The King Sisters were an American big band-era vocal group, appearing as a trio or quartet. Six sisters were in the group at one time or another: Alyce, Donna, Luise, Marilyn, Maxine, and Yvonne King.

==History==
Born and raised in Pleasant Grove, Utah, the King sisters were part of the Driggs family of entertainers. They were members of the Church of Jesus Christ of Latter-day Saints. Their father was William King Driggs.

Their first professional job was with a Salt Lake City radio station, from which they graduated to a station in Oakland, California. In the early 1930s sisters Luise, Maxine, and Alyce formed a vocal trio along the lines of their idols, the Boswell Sisters, and traveled to San Francisco to audition for radio station KGO (to replace the Boswell Sisters themselves, who were leaving the station). After this, Maxine retired to home life in Oakland and sisters Donna and Yvonne were added to the roster.

In 1935, the King Sisters accepted a job with bandleader Horace Heidt. Their employment was on-again, off-again, with the sisters leaving the band in November 1935 to return to their home state, only to be rehired by Heidt the next year. In the following years, the sisters sang separately and together with the bands of Artie Shaw's Old Gold program and Charlie Barnet and Al Pearce series. They turned down a request to be the vocal group for the Glenn Miller Orchestra. They recorded for Bluebird Records, a sub-label of RCA Victor and the same label as Miller, and also had their first hit with a vocal version of Miller's hit "In the Mood".
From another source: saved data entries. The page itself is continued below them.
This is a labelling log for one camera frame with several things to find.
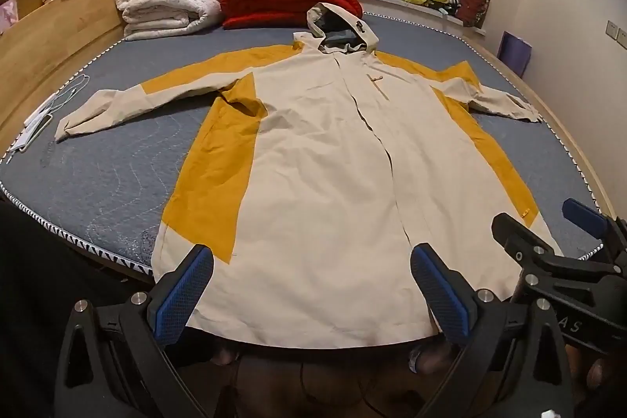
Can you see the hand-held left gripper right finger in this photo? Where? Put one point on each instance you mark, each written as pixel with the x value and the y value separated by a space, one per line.
pixel 441 295

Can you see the person's left foot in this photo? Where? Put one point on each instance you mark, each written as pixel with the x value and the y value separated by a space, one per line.
pixel 225 355

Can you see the person's right hand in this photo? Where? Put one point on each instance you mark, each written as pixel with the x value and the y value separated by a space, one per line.
pixel 596 375

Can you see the person's right foot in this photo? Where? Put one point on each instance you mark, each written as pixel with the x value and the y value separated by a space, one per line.
pixel 436 358

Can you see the person's foot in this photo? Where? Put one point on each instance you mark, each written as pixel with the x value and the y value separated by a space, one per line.
pixel 225 355
pixel 436 358

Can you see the pink packet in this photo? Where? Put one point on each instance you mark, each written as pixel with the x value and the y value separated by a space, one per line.
pixel 7 16

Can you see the folded white fleece blanket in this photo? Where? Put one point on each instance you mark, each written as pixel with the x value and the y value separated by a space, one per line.
pixel 161 1

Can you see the patterned slipper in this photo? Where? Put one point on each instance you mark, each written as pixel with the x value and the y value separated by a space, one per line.
pixel 414 361

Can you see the white phone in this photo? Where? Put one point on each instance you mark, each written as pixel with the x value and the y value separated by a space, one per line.
pixel 34 129

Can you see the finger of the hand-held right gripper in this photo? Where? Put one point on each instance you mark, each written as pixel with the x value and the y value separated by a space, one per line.
pixel 583 215
pixel 514 238

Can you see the black and white striped plush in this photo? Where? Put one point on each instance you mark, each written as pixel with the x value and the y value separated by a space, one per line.
pixel 454 2

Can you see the grey quilted mattress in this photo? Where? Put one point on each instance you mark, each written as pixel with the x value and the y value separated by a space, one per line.
pixel 112 183

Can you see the beige and yellow hooded jacket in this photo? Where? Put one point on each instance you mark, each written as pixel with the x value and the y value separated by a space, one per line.
pixel 313 178

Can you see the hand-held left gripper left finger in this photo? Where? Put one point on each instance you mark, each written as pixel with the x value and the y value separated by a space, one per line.
pixel 183 295

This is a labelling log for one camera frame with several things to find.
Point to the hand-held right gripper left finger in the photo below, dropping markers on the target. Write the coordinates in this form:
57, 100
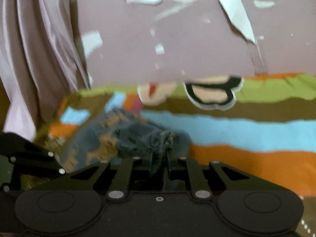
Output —
128, 175

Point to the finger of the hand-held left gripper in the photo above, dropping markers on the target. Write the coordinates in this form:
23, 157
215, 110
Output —
29, 153

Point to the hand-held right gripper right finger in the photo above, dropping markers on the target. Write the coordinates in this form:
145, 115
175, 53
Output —
191, 175

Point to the blue car print pants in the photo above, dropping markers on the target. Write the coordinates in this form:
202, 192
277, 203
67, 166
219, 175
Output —
138, 133

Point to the brown printed blanket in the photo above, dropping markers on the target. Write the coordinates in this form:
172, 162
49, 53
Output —
246, 130

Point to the pink curtain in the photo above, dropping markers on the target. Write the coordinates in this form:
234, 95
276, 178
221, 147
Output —
37, 54

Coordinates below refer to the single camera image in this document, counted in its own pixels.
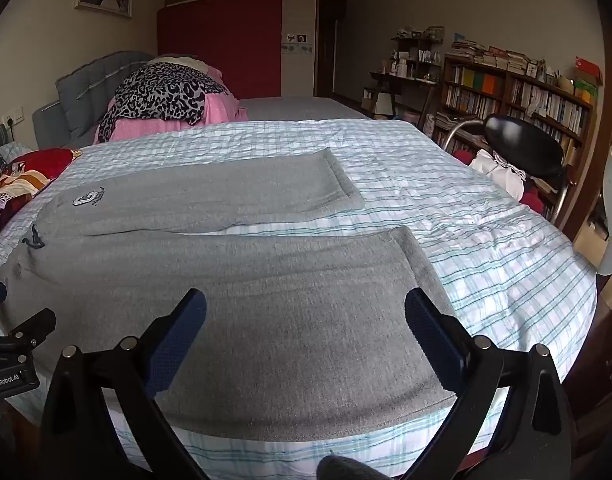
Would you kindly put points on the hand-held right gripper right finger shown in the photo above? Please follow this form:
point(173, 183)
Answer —
point(433, 345)

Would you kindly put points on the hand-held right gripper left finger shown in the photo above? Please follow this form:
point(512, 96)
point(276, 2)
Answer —
point(178, 345)

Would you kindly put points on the grey pants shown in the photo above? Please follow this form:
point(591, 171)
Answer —
point(261, 310)

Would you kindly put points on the plaid bed sheet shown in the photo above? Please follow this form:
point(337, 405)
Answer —
point(485, 240)

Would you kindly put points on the red patterned pillow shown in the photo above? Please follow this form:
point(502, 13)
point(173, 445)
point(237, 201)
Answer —
point(31, 170)

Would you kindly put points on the white cloth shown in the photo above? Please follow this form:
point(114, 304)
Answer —
point(500, 172)

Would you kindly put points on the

In 1937, Luise married Horace Heidt's guitarist, Alvino Rey. Rey left the Heidt orchestra to form his own band, and the King Sisters became Rey's resident vocalists.

Most vintage-movie fans know the group as The Four King Sisters: Yvonne, Luise, Alyce, and Donna. The foursome made their first appearance in the 1939 musical Second Fiddle (1939) and went on to be featured in a number of 1940s Hollywood films, both feature-length and short-subject musicals, as well as three-minute Soundies musicals filmed for coin-operated film jukeboxes. During World War II, they appeared regularly on Kay Kyser's radio series.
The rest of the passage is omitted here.